-- GIVEN RECORDS follows --

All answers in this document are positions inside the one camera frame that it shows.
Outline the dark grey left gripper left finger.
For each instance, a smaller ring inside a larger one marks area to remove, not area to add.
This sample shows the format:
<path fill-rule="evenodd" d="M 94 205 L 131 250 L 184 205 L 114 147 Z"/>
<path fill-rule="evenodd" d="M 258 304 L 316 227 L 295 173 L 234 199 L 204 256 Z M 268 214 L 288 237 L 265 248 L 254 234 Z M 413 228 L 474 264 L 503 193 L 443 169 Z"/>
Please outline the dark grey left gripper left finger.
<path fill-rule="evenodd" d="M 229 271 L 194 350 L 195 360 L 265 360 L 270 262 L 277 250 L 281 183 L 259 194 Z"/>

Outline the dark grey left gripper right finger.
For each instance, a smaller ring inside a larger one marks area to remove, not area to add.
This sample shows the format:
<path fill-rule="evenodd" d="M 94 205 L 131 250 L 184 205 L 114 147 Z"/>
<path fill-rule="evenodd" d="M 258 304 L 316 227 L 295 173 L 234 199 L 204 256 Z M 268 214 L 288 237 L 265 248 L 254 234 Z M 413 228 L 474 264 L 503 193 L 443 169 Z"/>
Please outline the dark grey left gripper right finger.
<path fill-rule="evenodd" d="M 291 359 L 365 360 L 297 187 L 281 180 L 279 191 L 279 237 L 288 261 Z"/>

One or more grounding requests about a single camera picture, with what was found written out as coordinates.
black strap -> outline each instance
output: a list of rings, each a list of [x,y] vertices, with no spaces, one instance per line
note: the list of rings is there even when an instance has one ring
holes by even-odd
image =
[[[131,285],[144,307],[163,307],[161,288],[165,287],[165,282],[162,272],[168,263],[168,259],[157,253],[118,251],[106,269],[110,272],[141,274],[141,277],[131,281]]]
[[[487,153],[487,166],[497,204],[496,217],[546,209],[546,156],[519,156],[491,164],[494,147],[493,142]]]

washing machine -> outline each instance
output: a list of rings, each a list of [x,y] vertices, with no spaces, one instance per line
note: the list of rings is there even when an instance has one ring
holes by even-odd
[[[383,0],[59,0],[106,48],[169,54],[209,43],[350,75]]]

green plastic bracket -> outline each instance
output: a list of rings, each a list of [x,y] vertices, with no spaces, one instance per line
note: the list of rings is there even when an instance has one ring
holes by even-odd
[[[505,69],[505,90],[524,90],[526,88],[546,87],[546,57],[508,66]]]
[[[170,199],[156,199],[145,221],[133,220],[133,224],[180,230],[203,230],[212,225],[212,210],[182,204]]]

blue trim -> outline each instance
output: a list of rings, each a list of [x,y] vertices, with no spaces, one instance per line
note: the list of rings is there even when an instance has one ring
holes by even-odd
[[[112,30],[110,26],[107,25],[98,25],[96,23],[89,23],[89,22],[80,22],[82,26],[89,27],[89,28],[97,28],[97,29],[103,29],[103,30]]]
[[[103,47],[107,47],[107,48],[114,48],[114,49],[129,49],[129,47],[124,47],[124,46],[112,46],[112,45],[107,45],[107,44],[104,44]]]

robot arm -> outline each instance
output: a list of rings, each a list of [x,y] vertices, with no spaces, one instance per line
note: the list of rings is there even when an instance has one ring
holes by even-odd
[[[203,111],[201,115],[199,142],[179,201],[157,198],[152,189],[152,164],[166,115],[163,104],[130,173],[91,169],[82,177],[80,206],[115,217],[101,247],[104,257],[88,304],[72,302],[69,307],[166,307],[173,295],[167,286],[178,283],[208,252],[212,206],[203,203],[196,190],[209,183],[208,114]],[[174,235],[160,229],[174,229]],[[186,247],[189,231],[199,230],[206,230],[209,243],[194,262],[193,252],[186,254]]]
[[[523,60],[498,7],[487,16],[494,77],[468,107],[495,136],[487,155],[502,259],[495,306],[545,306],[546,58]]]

-- GIVEN RECORDS concluded --

▶ WORK REQUIRED
Copy out all the records exactly.

▶ TASK OUTPUT
All answers in this document are positions inside the one camera frame that it shows.
Outline the dark grey left gripper left finger.
For each instance, a smaller ring inside a larger one marks area to remove, not area to add.
This sample shows the format:
<path fill-rule="evenodd" d="M 94 205 L 131 250 L 184 205 L 114 147 Z"/>
<path fill-rule="evenodd" d="M 258 304 L 316 227 L 295 173 L 234 199 L 204 256 Z M 268 214 L 288 237 L 265 248 L 254 234 Z M 413 228 L 474 264 L 503 193 L 443 169 Z"/>
Please outline the dark grey left gripper left finger.
<path fill-rule="evenodd" d="M 229 271 L 194 350 L 195 360 L 265 360 L 270 262 L 277 250 L 281 183 L 259 194 Z"/>

Outline the dark grey left gripper right finger.
For each instance, a smaller ring inside a larger one marks area to remove, not area to add.
This sample shows the format:
<path fill-rule="evenodd" d="M 94 205 L 131 250 L 184 205 L 114 147 Z"/>
<path fill-rule="evenodd" d="M 258 304 L 316 227 L 295 173 L 234 199 L 204 256 Z M 268 214 L 288 237 L 265 248 L 254 234 Z M 413 228 L 474 264 L 503 193 L 443 169 Z"/>
Please outline the dark grey left gripper right finger.
<path fill-rule="evenodd" d="M 291 359 L 365 360 L 297 187 L 281 180 L 279 191 L 279 237 L 288 261 Z"/>

One or more grounding requests about a single camera picture, with what was found written out as coordinates.
black strap -> outline each instance
output: a list of rings, each a list of [x,y] vertices, with no spaces, one instance per line
note: the list of rings is there even when an instance has one ring
holes by even-odd
image =
[[[131,285],[144,307],[163,307],[161,288],[165,287],[165,282],[162,272],[168,263],[168,259],[157,253],[118,251],[106,269],[110,272],[141,274],[141,277],[131,281]]]
[[[487,153],[487,166],[497,204],[496,217],[546,209],[546,156],[519,156],[491,164],[494,147],[493,142]]]

washing machine -> outline each instance
output: a list of rings, each a list of [x,y] vertices, with no spaces, one instance per line
note: the list of rings is there even when an instance has one ring
holes by even-odd
[[[383,0],[59,0],[106,48],[169,54],[209,43],[350,75]]]

green plastic bracket -> outline each instance
output: a list of rings, each a list of [x,y] vertices, with no spaces, one instance per line
note: the list of rings is there even when an instance has one ring
holes by even-odd
[[[505,69],[505,90],[524,90],[526,88],[546,87],[546,57],[508,66]]]
[[[170,199],[156,199],[145,221],[133,220],[133,224],[180,230],[203,230],[212,225],[212,210],[182,204]]]

blue trim -> outline each instance
output: a list of rings, each a list of [x,y] vertices, with no spaces, one instance per line
note: the list of rings is there even when an instance has one ring
holes by even-odd
[[[112,30],[110,26],[107,25],[98,25],[96,23],[89,23],[89,22],[80,22],[82,26],[89,27],[89,28],[97,28],[97,29],[103,29],[103,30]]]
[[[103,47],[107,47],[107,48],[114,48],[114,49],[129,49],[129,47],[124,47],[124,46],[112,46],[112,45],[107,45],[107,44],[104,44]]]

robot arm -> outline each instance
output: a list of rings, each a list of [x,y] vertices, with no spaces, one instance per line
note: the list of rings is there even when an instance has one ring
holes by even-odd
[[[203,111],[201,115],[199,142],[179,201],[157,198],[152,189],[152,164],[166,115],[163,104],[130,173],[91,169],[82,177],[80,206],[115,217],[101,247],[104,257],[88,304],[72,302],[69,307],[166,307],[173,295],[167,286],[178,283],[208,252],[212,206],[203,203],[196,190],[209,183],[208,114]],[[174,235],[160,229],[174,229]],[[186,247],[189,231],[199,230],[206,230],[209,243],[194,262],[193,252],[186,254]]]
[[[523,60],[498,7],[487,16],[494,77],[468,107],[495,136],[487,155],[502,259],[495,306],[545,306],[546,58]]]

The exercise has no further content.